Work to complete -
From the data below, return each line in which the string "person" is found.

Records shown -
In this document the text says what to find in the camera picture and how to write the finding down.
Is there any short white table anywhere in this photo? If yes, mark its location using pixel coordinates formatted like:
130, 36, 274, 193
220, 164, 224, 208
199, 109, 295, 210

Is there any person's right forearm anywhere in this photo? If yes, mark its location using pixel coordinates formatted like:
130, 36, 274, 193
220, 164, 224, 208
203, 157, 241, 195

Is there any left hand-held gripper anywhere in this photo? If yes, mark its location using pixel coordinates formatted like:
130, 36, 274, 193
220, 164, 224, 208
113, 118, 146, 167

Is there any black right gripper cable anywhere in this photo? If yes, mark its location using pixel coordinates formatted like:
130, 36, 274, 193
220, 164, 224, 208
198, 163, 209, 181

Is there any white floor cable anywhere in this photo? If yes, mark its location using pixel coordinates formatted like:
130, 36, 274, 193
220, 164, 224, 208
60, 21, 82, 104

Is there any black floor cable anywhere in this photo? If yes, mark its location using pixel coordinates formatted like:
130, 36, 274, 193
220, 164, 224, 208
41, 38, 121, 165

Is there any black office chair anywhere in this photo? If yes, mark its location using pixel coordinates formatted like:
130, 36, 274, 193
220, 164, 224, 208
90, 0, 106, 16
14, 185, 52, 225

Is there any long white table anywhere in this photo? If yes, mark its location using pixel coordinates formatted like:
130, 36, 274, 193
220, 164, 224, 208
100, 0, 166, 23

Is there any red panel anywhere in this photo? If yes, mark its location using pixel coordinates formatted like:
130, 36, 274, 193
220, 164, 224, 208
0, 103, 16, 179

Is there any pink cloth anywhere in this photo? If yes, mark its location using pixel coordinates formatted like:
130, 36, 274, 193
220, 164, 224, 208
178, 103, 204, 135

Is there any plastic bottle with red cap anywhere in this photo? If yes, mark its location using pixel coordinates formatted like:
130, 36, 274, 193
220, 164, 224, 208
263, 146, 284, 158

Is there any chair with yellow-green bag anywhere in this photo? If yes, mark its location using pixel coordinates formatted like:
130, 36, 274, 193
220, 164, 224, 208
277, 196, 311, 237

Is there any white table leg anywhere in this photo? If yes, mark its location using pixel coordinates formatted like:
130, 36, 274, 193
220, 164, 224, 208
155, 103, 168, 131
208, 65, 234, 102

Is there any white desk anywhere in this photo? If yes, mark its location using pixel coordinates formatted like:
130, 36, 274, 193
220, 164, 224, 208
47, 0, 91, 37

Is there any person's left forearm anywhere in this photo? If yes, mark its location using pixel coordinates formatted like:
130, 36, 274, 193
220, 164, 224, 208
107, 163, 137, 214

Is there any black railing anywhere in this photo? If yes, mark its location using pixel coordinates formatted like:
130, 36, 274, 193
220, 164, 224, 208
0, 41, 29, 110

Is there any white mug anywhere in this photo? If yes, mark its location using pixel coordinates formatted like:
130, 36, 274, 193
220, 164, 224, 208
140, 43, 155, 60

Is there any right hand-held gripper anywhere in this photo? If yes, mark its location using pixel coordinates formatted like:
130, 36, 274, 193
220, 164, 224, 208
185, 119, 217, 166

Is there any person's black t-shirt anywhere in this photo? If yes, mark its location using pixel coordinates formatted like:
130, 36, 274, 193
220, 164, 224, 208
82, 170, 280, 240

Answer space -
Is there any person's right forearm anywhere in this photo? If yes, mark its location using pixel coordinates formatted like:
Is there any person's left forearm anywhere in this photo? If yes, mark its location using pixel coordinates formatted like:
Is there any person's black t-shirt anywhere in this photo? If yes, mark its location using pixel coordinates formatted like:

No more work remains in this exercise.